To do:
Copy only what lies from the line containing "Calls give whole" through the line containing "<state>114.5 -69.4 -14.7" in the entries below, keeping both end lines exact and dropping every picture.

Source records
☆ ☆ ☆

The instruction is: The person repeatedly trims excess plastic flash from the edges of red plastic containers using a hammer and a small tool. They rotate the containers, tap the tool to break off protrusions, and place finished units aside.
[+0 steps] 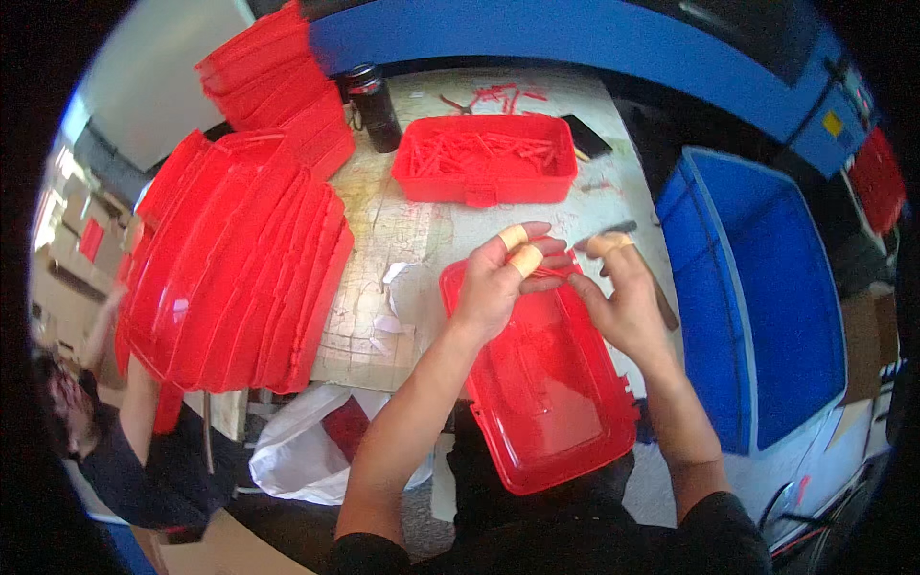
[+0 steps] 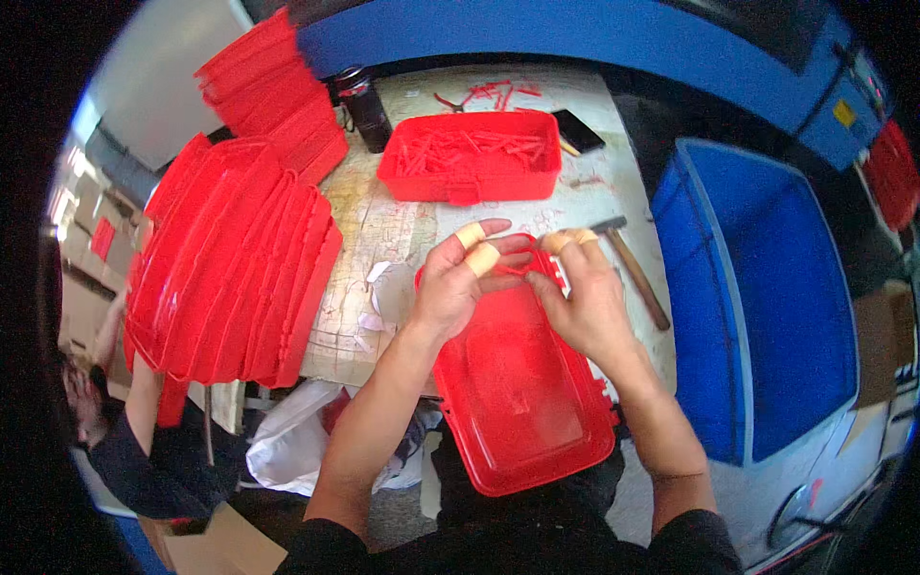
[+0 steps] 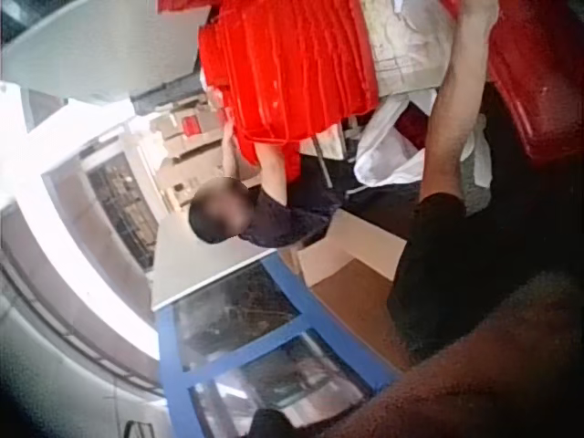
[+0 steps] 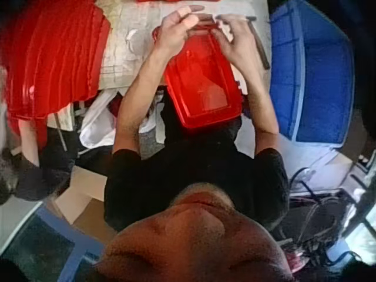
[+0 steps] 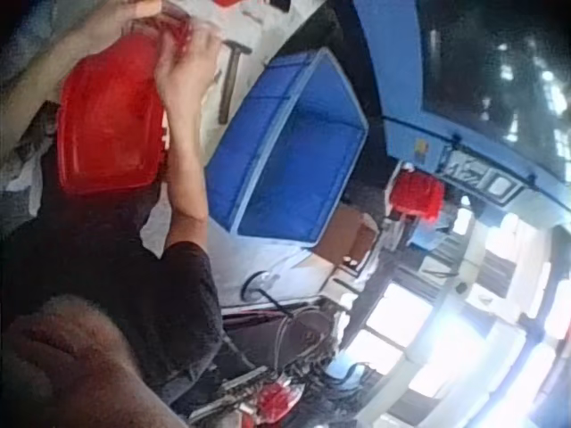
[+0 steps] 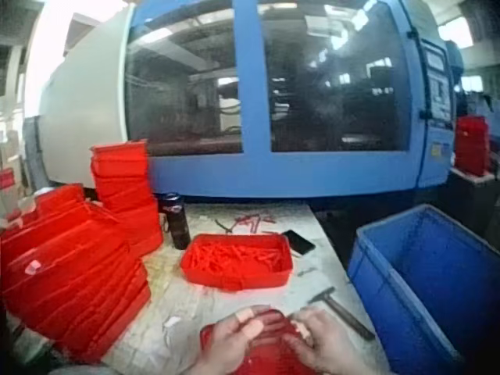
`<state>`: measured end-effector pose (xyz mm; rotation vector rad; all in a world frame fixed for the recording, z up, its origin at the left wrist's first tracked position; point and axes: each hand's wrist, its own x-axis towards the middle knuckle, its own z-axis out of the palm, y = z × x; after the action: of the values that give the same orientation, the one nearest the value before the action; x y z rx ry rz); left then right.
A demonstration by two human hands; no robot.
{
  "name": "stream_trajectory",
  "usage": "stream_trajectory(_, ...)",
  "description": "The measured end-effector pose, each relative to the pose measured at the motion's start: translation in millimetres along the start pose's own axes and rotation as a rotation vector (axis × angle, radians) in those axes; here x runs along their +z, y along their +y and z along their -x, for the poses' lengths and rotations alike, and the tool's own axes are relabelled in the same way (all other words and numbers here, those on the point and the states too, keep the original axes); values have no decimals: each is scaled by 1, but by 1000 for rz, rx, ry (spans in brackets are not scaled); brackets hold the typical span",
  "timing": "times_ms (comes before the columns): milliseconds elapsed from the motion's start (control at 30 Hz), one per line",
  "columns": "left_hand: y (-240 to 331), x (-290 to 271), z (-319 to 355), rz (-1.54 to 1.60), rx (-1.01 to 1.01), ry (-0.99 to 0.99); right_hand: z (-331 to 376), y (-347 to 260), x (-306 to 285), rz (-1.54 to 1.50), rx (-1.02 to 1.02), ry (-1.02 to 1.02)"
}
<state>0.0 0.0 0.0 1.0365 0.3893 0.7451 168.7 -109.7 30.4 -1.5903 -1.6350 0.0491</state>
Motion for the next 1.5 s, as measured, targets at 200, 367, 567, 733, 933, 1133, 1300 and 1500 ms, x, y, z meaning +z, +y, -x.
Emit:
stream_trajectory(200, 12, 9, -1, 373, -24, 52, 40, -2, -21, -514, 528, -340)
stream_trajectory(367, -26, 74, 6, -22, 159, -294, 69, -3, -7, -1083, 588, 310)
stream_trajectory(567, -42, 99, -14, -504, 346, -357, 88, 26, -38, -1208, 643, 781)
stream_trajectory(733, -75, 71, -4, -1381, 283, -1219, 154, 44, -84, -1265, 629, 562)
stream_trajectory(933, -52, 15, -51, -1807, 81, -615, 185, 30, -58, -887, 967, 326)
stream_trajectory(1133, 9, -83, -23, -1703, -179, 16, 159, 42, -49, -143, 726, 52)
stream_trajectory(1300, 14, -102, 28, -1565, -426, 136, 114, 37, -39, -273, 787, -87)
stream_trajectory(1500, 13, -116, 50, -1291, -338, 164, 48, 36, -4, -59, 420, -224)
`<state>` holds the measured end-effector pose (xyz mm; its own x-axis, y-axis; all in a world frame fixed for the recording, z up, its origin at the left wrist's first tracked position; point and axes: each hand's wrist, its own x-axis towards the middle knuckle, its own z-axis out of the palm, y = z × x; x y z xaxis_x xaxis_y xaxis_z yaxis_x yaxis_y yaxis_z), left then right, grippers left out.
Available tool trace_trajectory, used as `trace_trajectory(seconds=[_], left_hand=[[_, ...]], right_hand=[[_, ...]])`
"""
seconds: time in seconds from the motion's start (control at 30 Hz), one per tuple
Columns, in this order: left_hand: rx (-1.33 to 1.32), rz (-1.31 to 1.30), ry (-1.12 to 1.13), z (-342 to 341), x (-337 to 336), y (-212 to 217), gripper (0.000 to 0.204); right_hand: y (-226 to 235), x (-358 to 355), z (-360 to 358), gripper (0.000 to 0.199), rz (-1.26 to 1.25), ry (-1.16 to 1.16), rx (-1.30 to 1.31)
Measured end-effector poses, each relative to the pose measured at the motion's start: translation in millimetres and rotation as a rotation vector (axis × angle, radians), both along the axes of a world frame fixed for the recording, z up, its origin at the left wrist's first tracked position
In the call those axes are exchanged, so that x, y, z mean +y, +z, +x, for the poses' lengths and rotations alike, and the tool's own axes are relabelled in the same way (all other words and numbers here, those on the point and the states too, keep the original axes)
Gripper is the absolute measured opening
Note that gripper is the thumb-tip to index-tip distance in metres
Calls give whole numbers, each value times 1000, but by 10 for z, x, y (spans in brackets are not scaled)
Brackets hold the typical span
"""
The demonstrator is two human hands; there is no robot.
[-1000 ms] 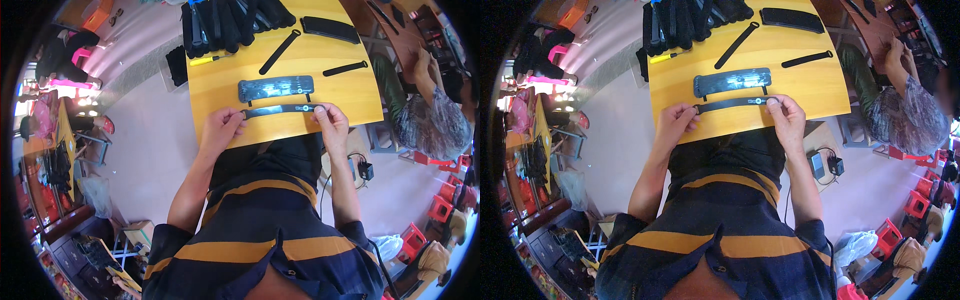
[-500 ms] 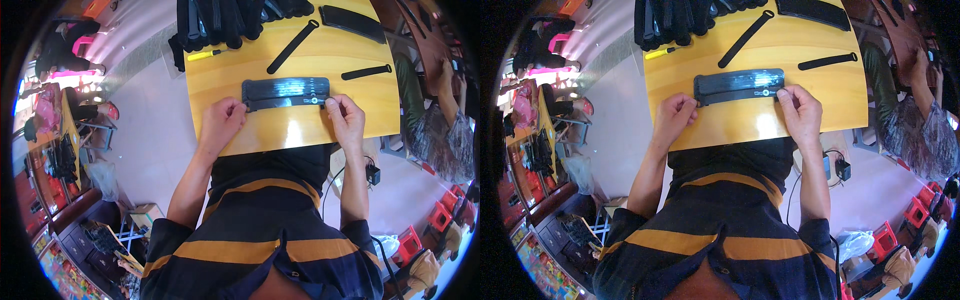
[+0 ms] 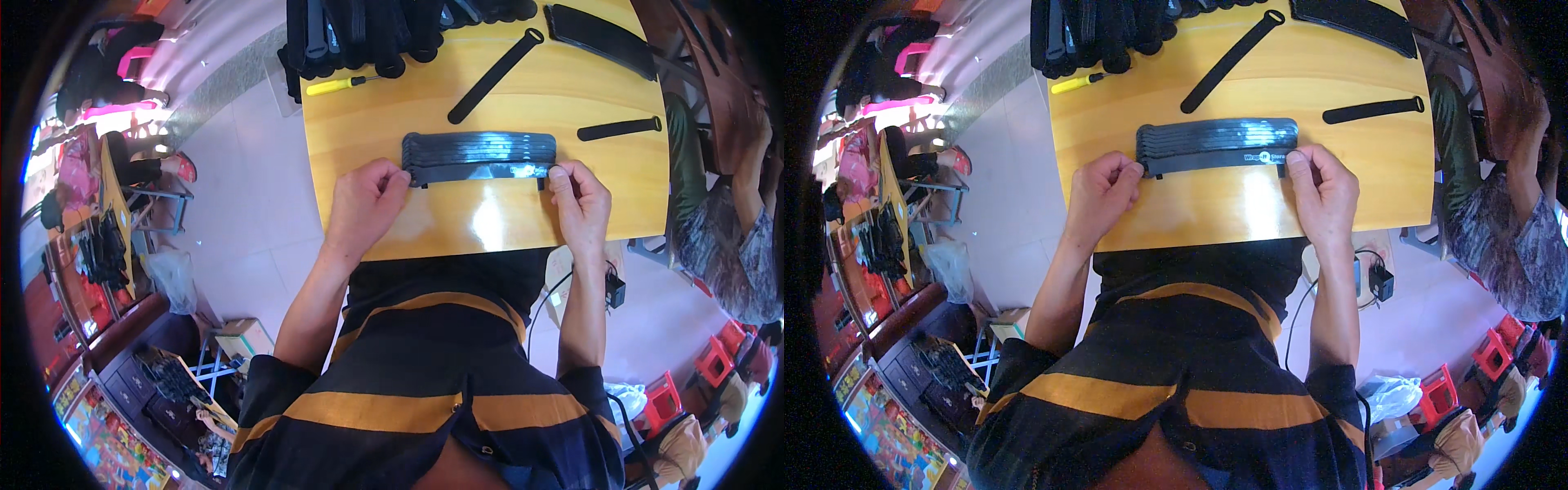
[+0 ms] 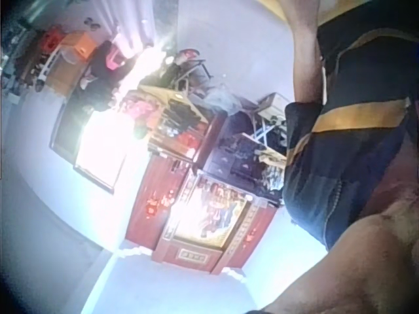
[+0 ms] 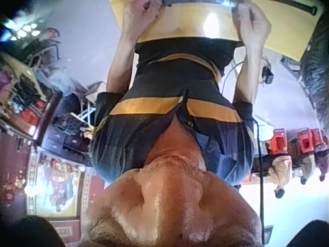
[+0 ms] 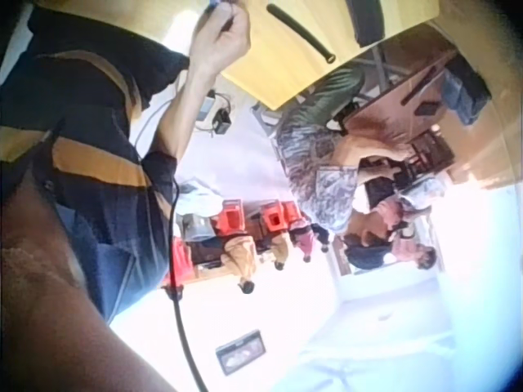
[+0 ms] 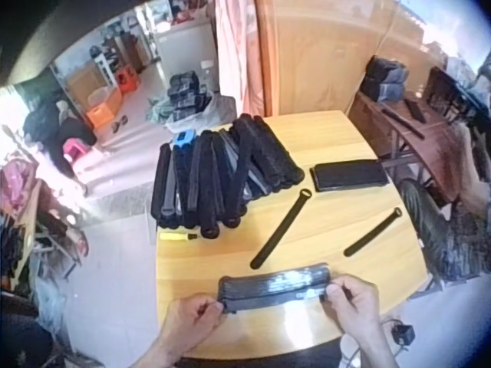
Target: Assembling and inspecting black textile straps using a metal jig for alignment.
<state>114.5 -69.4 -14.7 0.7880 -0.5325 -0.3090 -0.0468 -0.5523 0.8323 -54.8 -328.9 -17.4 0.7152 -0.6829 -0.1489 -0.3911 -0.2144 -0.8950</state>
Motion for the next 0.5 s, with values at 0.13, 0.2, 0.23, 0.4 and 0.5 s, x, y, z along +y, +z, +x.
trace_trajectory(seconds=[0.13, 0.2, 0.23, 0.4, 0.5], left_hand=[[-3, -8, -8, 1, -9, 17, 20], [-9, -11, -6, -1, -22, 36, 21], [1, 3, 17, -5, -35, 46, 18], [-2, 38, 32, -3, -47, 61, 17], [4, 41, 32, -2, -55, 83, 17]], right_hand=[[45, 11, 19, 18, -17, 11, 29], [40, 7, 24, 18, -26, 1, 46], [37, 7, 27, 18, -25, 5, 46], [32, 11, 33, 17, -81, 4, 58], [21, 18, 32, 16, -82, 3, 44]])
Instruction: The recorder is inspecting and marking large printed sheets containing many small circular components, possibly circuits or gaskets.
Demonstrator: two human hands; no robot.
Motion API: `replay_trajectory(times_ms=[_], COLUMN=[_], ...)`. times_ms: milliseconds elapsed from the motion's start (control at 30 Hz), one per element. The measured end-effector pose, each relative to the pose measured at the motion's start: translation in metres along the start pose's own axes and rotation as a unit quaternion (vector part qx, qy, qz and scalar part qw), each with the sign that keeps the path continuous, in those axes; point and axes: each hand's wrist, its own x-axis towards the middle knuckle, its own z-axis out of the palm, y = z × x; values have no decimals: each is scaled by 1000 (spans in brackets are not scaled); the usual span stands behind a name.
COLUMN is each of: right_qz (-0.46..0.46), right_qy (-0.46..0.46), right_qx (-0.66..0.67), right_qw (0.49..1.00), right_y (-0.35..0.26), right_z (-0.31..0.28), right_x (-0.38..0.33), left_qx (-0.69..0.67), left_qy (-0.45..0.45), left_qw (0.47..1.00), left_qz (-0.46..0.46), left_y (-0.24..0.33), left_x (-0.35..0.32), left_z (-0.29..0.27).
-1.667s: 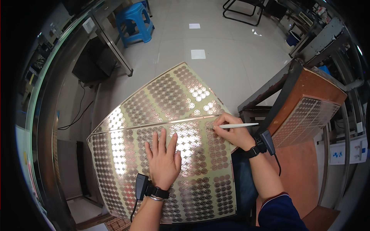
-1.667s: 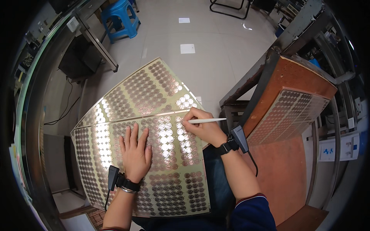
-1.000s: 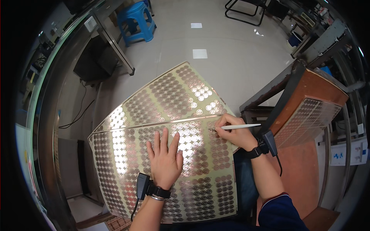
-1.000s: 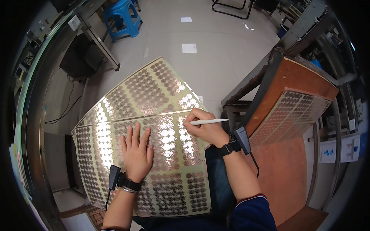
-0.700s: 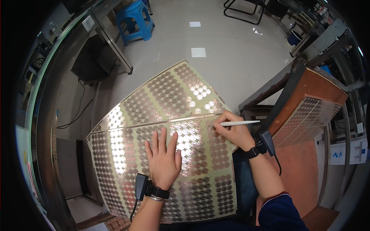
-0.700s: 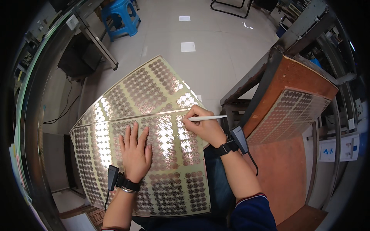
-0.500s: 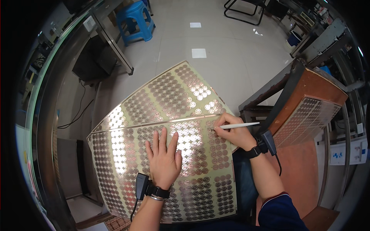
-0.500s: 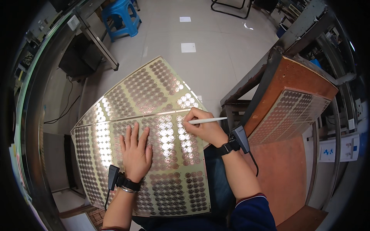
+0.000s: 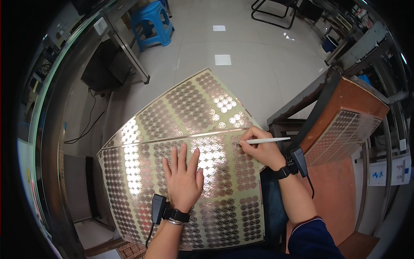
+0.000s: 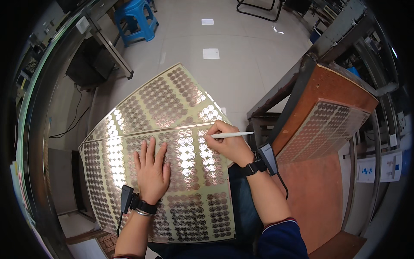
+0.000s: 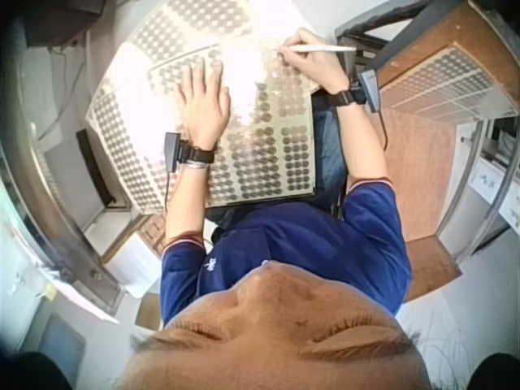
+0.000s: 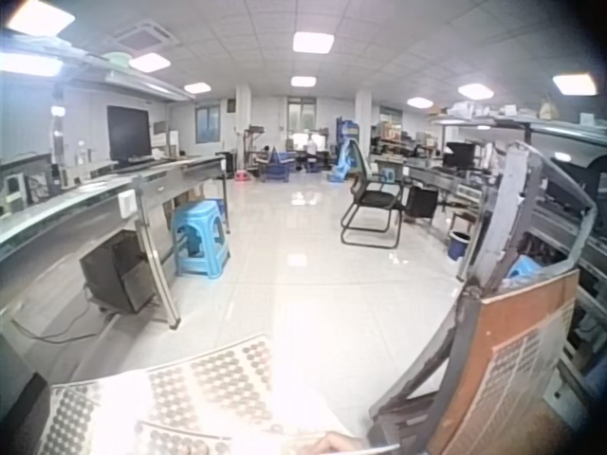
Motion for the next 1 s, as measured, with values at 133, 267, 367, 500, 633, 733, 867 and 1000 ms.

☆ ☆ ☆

Worked solution:
Calls give whole numbers, each value times 1000, but by 10 for z, x, y (spans in brackets are not scaled)
Brackets hold the typical span
"""
The demonstrator is two human hands; there is no robot.
[-1000 ms] 
[-500 ms] 
[+0 ms] 
[+0 ms] 
[+0 ms] 
[+0 ms] 
[+0 ms] 
Target: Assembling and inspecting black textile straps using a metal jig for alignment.
<state>114.5 -69.4 -14.7 0.7880 -0.5325 -0.3090 -0.0468 -0.5523 0.8323 -54.8 -328.9 -17.4 0.7152 -0.6829 -0.1489 -0.3911 -0.2144 -0.8950</state>

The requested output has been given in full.